-- TASK OBJECTIVE --
An answer that reproduces all the entries exactly is what is needed.

-- PROVIDED INFORMATION --
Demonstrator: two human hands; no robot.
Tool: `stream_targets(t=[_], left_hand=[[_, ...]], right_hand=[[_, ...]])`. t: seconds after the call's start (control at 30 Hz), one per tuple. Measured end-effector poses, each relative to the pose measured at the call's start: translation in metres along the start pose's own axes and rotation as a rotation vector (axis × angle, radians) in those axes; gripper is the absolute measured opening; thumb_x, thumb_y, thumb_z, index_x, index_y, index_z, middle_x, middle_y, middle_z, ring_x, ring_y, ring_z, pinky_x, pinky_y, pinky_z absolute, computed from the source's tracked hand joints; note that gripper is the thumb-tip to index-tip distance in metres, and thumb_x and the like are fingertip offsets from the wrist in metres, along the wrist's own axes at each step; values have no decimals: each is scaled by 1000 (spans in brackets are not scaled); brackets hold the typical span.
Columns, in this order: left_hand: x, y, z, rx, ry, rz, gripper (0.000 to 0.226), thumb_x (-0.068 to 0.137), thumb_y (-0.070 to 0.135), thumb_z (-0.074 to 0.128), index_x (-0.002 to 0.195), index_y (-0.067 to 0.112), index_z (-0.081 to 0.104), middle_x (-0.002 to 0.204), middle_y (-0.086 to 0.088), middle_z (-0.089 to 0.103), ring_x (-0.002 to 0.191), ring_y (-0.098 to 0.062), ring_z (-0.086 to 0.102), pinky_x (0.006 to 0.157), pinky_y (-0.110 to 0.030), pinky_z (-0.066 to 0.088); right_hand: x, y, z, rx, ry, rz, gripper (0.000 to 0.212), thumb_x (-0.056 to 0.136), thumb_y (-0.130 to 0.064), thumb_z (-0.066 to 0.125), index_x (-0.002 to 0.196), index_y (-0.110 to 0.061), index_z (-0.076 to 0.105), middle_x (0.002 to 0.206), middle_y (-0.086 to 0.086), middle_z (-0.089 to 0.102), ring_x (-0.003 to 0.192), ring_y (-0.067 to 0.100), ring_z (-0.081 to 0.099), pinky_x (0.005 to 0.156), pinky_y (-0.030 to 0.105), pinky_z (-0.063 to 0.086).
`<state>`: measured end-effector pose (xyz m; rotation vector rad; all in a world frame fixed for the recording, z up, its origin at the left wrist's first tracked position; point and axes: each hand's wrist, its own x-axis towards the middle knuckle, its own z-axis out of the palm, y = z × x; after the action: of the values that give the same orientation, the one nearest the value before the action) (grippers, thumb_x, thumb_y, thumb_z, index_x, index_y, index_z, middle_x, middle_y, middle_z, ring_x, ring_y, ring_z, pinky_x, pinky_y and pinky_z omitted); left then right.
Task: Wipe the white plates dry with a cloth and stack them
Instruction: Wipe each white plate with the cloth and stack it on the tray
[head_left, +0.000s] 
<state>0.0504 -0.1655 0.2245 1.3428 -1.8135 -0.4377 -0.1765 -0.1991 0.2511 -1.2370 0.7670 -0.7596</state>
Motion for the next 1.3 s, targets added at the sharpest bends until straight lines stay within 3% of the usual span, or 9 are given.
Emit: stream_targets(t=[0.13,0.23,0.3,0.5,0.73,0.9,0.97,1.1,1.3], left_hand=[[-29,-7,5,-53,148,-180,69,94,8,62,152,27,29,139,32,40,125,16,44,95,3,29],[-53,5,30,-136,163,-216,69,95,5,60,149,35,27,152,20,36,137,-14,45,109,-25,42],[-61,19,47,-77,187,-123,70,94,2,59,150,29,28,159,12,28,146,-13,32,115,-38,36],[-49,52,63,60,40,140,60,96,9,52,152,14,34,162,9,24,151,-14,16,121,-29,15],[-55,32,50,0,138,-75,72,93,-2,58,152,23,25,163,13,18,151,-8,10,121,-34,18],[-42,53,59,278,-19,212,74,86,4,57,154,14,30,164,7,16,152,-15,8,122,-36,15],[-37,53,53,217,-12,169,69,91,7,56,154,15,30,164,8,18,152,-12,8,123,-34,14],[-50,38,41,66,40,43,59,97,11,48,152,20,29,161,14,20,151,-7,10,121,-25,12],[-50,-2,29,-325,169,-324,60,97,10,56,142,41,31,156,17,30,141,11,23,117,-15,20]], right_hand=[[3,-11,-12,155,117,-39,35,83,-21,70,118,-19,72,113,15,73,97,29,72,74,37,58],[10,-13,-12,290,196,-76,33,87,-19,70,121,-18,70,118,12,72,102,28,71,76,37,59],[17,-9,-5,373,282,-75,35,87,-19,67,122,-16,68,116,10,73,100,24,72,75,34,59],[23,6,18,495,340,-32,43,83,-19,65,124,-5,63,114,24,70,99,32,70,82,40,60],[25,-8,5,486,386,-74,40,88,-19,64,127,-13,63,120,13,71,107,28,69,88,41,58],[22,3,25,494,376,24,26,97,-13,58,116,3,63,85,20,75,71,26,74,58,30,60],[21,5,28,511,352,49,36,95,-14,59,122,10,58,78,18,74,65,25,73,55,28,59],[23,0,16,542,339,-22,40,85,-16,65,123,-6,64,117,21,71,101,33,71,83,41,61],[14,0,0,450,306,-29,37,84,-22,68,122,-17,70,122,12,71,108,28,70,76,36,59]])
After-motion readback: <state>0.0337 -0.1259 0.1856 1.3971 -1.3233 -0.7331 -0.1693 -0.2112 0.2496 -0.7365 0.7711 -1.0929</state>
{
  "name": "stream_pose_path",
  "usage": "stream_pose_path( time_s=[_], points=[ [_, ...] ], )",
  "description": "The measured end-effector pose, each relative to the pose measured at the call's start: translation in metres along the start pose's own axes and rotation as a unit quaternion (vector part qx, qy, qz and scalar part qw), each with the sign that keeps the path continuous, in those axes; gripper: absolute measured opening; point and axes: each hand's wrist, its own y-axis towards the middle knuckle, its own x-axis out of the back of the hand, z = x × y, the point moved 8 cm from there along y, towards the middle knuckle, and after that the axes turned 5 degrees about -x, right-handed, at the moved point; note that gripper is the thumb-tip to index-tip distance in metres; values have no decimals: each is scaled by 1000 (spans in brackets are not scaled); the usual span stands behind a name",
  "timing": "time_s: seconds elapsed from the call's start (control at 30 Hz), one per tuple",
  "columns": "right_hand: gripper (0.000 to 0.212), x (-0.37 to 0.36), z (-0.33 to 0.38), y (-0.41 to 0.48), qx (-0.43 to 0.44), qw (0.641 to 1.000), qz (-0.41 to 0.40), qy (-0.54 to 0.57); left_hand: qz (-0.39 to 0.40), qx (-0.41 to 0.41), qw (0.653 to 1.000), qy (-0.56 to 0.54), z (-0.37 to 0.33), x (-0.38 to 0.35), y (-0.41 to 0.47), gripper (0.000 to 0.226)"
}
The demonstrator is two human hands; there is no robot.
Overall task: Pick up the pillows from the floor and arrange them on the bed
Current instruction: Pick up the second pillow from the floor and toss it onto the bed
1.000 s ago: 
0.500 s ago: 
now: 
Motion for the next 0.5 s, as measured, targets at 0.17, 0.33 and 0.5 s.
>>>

-- EXPECTED OUTPUT --
Demonstrator: two human hands; no robot.
Tool: `stream_targets(t=[_], left_hand=[[_, ...]], right_hand=[[_, ...]])`. t: seconds after the call's start (control at 30 Hz), one per tuple. Measured end-effector poses, each relative to the pose measured at the call's start: translation in metres along the start pose's own axes and rotation as a rotation vector (axis × angle, radians) in those axes; gripper is the absolute measured opening; thumb_x, thumb_y, thumb_z, index_x, index_y, index_z, middle_x, middle_y, middle_z, ring_x, ring_y, ring_z, pinky_x, pinky_y, pinky_z absolute, computed from the source's tracked hand joints; note that gripper is the thumb-tip to index-tip distance in metres, and thumb_x and the like are fingertip offsets from the wrist in metres, along the wrist's own axes at each step; values have no decimals: each is scaled by 1000 (spans in brackets are not scaled); brackets hold the typical span.
Columns, in this order: left_hand: x, y, z, rx, ry, rz, gripper (0.000 to 0.226), thumb_x (-0.068 to 0.137), thumb_y (-0.070 to 0.135), thumb_z (-0.074 to 0.128), index_x (-0.002 to 0.195), index_y (-0.067 to 0.112), index_z (-0.081 to 0.104), middle_x (-0.002 to 0.204), middle_y (-0.086 to 0.088), middle_z (-0.089 to 0.103), ring_x (-0.002 to 0.191), ring_y (-0.098 to 0.062), ring_z (-0.086 to 0.102), pinky_x (0.006 to 0.157), pinky_y (-0.110 to 0.030), pinky_z (-0.066 to 0.088); right_hand: x, y, z, rx, ry, rz, gripper (0.000 to 0.212), thumb_x (-0.056 to 0.136), thumb_y (-0.130 to 0.064), thumb_z (-0.066 to 0.125), index_x (-0.002 to 0.196), index_y (-0.110 to 0.061), index_z (-0.076 to 0.105), middle_x (0.002 to 0.206), middle_y (-0.086 to 0.086), middle_z (-0.089 to 0.102), ring_x (-0.003 to 0.192), ring_y (-0.067 to 0.100), ring_z (-0.081 to 0.099), pinky_x (0.005 to 0.156), pinky_y (-0.030 to 0.105), pinky_z (-0.063 to 0.086).
`<state>`: measured end-effector pose (xyz m; rotation vector rad; all in a world frame fixed for the recording, z up, its origin at the left wrist's first tracked position; point and axes: each hand's wrist, its own x-axis towards the middle knuckle, its own z-axis out of the palm, y = z × x; after the action: of the values that give the same orientation, the one nearest the value before the action) (grippers, thumb_x, thumb_y, thumb_z, index_x, index_y, index_z, middle_x, middle_y, middle_z, ring_x, ring_y, ring_z, pinky_x, pinky_y and pinky_z omitted); left then right.
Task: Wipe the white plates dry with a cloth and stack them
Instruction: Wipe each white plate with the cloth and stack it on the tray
[head_left, +0.000s] 
<state>0.0504 -0.1655 0.2245 1.3428 -1.8135 -0.4377 -0.1765 -0.1991 0.2511 -1.2370 0.7670 -0.7596</state>
Motion for the next 1.3 s, targets added at the sharpest bends until straight lines stay within 3% of the usual span, or 9 are given.
Emit: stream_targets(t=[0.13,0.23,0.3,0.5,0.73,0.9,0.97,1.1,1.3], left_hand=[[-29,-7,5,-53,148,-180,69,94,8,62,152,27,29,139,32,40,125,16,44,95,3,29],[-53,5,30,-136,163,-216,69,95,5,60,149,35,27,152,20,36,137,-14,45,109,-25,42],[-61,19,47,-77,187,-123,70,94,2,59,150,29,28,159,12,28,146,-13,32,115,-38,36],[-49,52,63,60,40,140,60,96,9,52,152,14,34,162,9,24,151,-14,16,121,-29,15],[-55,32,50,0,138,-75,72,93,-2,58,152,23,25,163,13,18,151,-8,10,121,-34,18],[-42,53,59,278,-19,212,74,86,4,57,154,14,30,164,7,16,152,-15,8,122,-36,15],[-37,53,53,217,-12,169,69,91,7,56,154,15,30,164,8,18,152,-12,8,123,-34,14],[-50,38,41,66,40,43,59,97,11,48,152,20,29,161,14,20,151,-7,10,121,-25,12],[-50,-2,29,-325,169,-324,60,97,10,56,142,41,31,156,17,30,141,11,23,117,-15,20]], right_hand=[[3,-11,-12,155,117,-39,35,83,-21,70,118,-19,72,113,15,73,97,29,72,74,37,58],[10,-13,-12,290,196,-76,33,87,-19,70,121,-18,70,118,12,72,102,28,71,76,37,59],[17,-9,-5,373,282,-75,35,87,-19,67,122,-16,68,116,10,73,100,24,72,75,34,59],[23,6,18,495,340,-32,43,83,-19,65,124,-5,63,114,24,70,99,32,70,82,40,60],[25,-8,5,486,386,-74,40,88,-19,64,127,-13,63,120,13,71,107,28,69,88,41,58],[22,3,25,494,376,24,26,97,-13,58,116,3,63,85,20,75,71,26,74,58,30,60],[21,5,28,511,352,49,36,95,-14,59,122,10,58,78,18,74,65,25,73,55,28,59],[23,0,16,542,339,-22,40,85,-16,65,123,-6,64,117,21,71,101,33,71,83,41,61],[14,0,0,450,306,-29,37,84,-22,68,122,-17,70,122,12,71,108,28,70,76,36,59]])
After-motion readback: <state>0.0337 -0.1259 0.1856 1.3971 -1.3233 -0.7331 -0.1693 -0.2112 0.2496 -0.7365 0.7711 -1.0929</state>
{
  "name": "stream_pose_path",
  "usage": "stream_pose_path( time_s=[_], points=[ [_, ...] ], )",
  "description": "The measured end-effector pose, each relative to the pose measured at the call's start: translation in metres along the start pose's own axes and rotation as a unit quaternion (vector part qx, qy, qz and scalar part qw), each with the sign that keeps the path continuous, in those axes; gripper: absolute measured opening; point and axes: each hand's wrist, its own y-axis towards the middle knuckle, its own x-axis out of the back of the hand, z = x × y, the point moved 8 cm from there along y, towards the middle knuckle, and after that the axes turned 5 degrees about -x, right-handed, at the moved point; note that gripper is the thumb-tip to index-tip distance in metres; values have no decimals: each is scaled by 1000 (spans in brackets are not scaled); the usual span stands behind a name",
  "timing": "time_s: seconds elapsed from the call's start (control at 30 Hz), one per tuple",
  "columns": "right_hand: gripper (0.000 to 0.212), x (-0.37 to 0.36), z (-0.33 to 0.38), y (-0.41 to 0.48), qx (-0.43 to 0.44), qw (0.641 to 1.000), qz (-0.41 to 0.40), qy (-0.54 to 0.57); left_hand: qz (-0.39 to 0.40), qx (-0.41 to 0.41), qw (0.653 to 1.000), qy (-0.56 to 0.54), z (-0.37 to 0.33), x (-0.38 to 0.35), y (-0.41 to 0.47), gripper (0.000 to 0.226)"
}
The demonstrator is two human hands; there is no robot.
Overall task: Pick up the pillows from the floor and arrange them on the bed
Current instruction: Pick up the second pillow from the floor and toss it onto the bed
1.000 s ago: 
0.500 s ago: 
now: 
Motion for the next 0.5 s, as measured, targets at 0.17, 0.33 and 0.5 s.
>>>

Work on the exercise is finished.